Benchmarking Floworks against OpenAI & Anthropic: A Novel Framework for Enhanced LLM Function Calling

Nirav Bhan,Shival Gupta,Sai Manaswini,Ritik Baba,Narun Yadav,Hillori Desai,Yash Choudhary,Aman Pawar,Sarthak Shrivastava,Sudipta Biswas
2024-10-23
Abstract:Large Language Models (LLMs) have shown remarkable capabilities in various domains, yet their economic impact has been limited by challenges in tool use and function calling. This paper introduces ThorV2, a novel architecture that significantly enhances LLMs' function calling abilities. We develop a comprehensive benchmark focused on HubSpot CRM operations to evaluate ThorV2 against leading models from OpenAI and Anthropic. Our results demonstrate that ThorV2 outperforms existing models in accuracy, reliability, latency, and cost efficiency for both single and multi-API calling tasks. We also show that ThorV2 is far more reliable and scales better to multistep tasks compared to traditional models. Our work offers the tantalizing possibility of more accurate function-calling compared to today's best-performing models using significantly smaller LLMs. These advancements have significant implications for the development of more capable AI assistants and the broader application of LLMs in real-world scenarios.
Artificial Intelligence
What problem does this paper attempt to address?

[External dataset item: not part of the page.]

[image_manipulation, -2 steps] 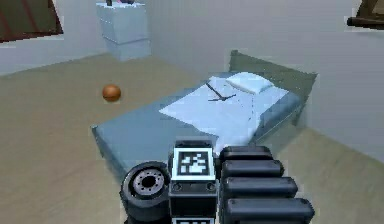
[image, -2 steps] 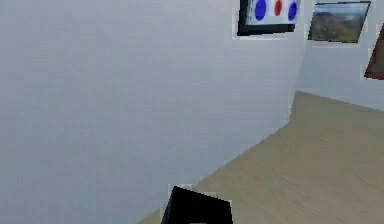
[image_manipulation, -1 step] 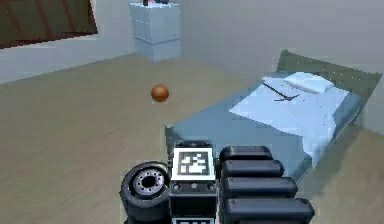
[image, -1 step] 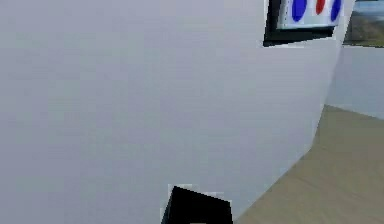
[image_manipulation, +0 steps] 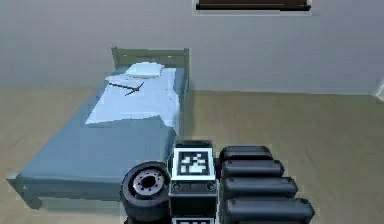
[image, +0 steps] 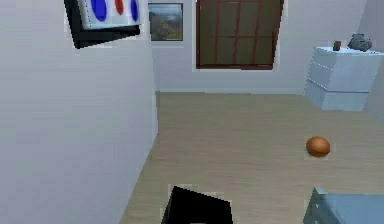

The problem that this paper attempts to solve is the lack of capabilities of large - language models (LLMs) in practical applications, especially in interacting with external tools and APIs. Although LLMs perform excellently in various tasks, their economic impact is limited, especially in tasks that require precise interaction with external tools and APIs. Specifically, LLMs perform poorly in function calling, which has led to criticism of highly - anticipated AI devices such as RabbitR1 and Humane AI Pin for being unable to reliably complete user tasks. Moreover, although chatbots and code assistants can increase productivity, as of September 2024, few jobs have been completely replaced by AI, highlighting a crucial gap between the theoretical capabilities and practical performance of LLMs. To address these issues, the paper introduces ThorV2, a new architecture designed to enhance the function - calling capabilities of LLMs. ThorV2 adopts a new method of "edge - of - domain modeling", focusing on correcting errors in LLM outputs rather than providing comprehensive instructions in advance. The paper also develops a comprehensive benchmark based on HubSpot CRM operations to evaluate the performance of ThorV2 relative to leading models of OpenAI and Anthropic. The main contributions of the paper include: - Introducing ThorV2, a new architecture for enhancing the function - calling capabilities of LLMs. - Developing a comprehensive benchmark for evaluating function - calling performance. - Proposing a new reliability metric for measuring consistent performance in multiple tests. - Demonstrating the superior performance of ThorV2 in terms of accuracy, reliability, latency, and cost - efficiency. - Showing the minimal performance degradation of ThorV2 when handling complex multi - step tasks. Through these improvements, the paper demonstrates the possibility of achieving more accurate function - calling with significantly smaller LLMs than the current best models, which is of great significance for developing more powerful AI assistants and more widely applying LLMs in real - world scenarios.